Write out the records below exactly as they appear, skipping each picture.
Data provided: Begin
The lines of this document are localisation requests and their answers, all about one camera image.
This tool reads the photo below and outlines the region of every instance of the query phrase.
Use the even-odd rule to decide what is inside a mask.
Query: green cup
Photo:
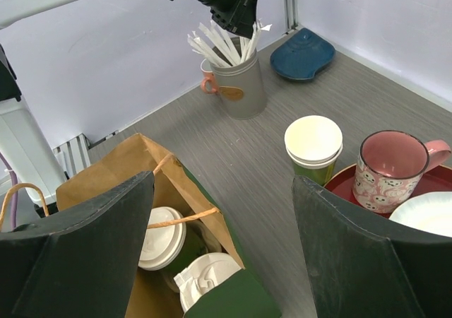
[[[177,257],[164,269],[179,273],[190,265],[195,259],[208,252],[206,244],[201,238],[189,227],[186,227],[186,235],[184,245]]]
[[[291,123],[284,142],[296,175],[304,175],[324,186],[333,176],[343,149],[342,131],[331,119],[309,115]]]
[[[334,167],[336,165],[336,160],[340,153],[342,152],[343,147],[340,147],[338,154],[331,160],[328,160],[321,164],[306,164],[290,155],[292,159],[292,165],[294,168],[294,172],[296,175],[304,175],[308,177],[313,182],[324,186],[327,182],[331,180],[333,176]]]

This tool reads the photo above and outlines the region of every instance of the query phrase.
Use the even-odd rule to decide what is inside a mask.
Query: paper bag
[[[167,149],[154,141],[136,134],[61,185],[56,191],[57,206],[60,211],[76,206],[142,171],[153,171],[169,154]],[[217,207],[174,156],[162,164],[161,172],[156,173],[154,187],[154,208],[171,206],[183,216],[190,216]],[[279,309],[257,280],[224,216],[214,213],[201,220],[243,269],[203,295],[184,317],[280,317]],[[126,317],[182,316],[179,295],[167,287],[160,272],[138,269]]]

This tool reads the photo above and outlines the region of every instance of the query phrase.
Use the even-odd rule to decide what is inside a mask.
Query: cable
[[[3,161],[3,164],[6,166],[6,169],[9,172],[9,176],[11,177],[11,186],[14,186],[18,183],[17,180],[17,174],[13,171],[11,166],[8,164],[8,161],[6,161],[5,157],[0,153],[0,159]],[[11,230],[14,230],[17,226],[16,222],[16,216],[17,216],[17,203],[18,203],[18,192],[16,192],[13,195],[12,204],[11,204],[11,214],[10,214],[10,221],[11,221]]]

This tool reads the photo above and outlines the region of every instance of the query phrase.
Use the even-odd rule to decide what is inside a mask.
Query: white paper cup
[[[343,149],[342,131],[333,120],[319,115],[302,117],[287,128],[284,141],[296,175],[322,186],[331,179]]]

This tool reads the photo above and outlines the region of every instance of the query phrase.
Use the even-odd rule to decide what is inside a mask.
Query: red tray
[[[361,206],[358,204],[352,192],[353,182],[355,181],[355,169],[356,164],[340,171],[325,185],[325,188],[336,196]],[[452,191],[452,169],[443,165],[425,173],[412,193],[412,196],[441,191]],[[391,213],[377,214],[384,218],[391,216]]]
Data provided: End
▶ _Your solution_
The lines of this document are localisation requests and their answers, all about one camera image.
This tool reads the photo below and outlines the region of every instance of the query phrase.
Use the even-odd rule to decide what is inside a mask.
Query: green cup
Photo:
[[[177,257],[164,269],[179,273],[190,265],[195,259],[208,252],[206,244],[201,238],[189,227],[186,227],[186,235],[184,245]]]
[[[291,123],[284,142],[296,175],[304,175],[324,186],[333,176],[343,149],[342,131],[331,119],[309,115]]]
[[[334,167],[336,165],[336,160],[340,153],[342,152],[343,147],[340,147],[338,154],[331,160],[328,160],[321,164],[306,164],[290,155],[292,159],[292,165],[294,168],[294,172],[296,175],[304,175],[308,177],[313,182],[324,186],[327,182],[331,180],[333,176]]]

This tool reads the photo above and outlines the region of every instance of the query phrase.
Use the even-odd rule to decide what is inside a mask.
Query: paper bag
[[[167,149],[154,141],[136,134],[61,185],[56,191],[57,206],[60,211],[76,206],[142,171],[153,171],[169,154]],[[217,207],[174,156],[162,164],[161,172],[156,173],[154,187],[154,208],[171,206],[183,216],[190,216]],[[279,309],[257,280],[224,216],[214,213],[201,220],[243,269],[203,295],[184,317],[280,317]],[[126,317],[182,316],[179,295],[167,287],[160,272],[138,269]]]

This tool reads the photo above and outlines the region of every instance of the query phrase.
Use the even-odd rule to decide what is inside a mask.
Query: cable
[[[3,161],[3,164],[6,166],[6,169],[9,172],[9,176],[11,177],[11,186],[14,186],[18,183],[17,180],[17,174],[13,171],[11,166],[8,164],[8,161],[6,161],[5,157],[0,153],[0,159]],[[11,230],[14,230],[17,226],[16,222],[16,216],[17,216],[17,203],[18,203],[18,192],[16,192],[13,195],[12,204],[11,204],[11,214],[10,214],[10,221],[11,221]]]

This tool reads the photo above and outlines the region of every instance of the query phrase.
Use the even-odd rule to decide what is inside a mask.
Query: white paper cup
[[[343,149],[342,131],[333,120],[319,115],[302,117],[287,128],[284,141],[296,175],[322,186],[331,179]]]

This tool reads the photo above and outlines the region of every instance of the query phrase.
Use the even-odd rule to decide what is inside a mask.
Query: red tray
[[[361,206],[358,204],[352,192],[353,182],[355,181],[355,169],[356,164],[340,171],[325,185],[325,188],[336,196]],[[452,191],[452,169],[443,165],[425,173],[412,193],[412,196],[441,191]],[[391,213],[377,214],[384,218],[391,216]]]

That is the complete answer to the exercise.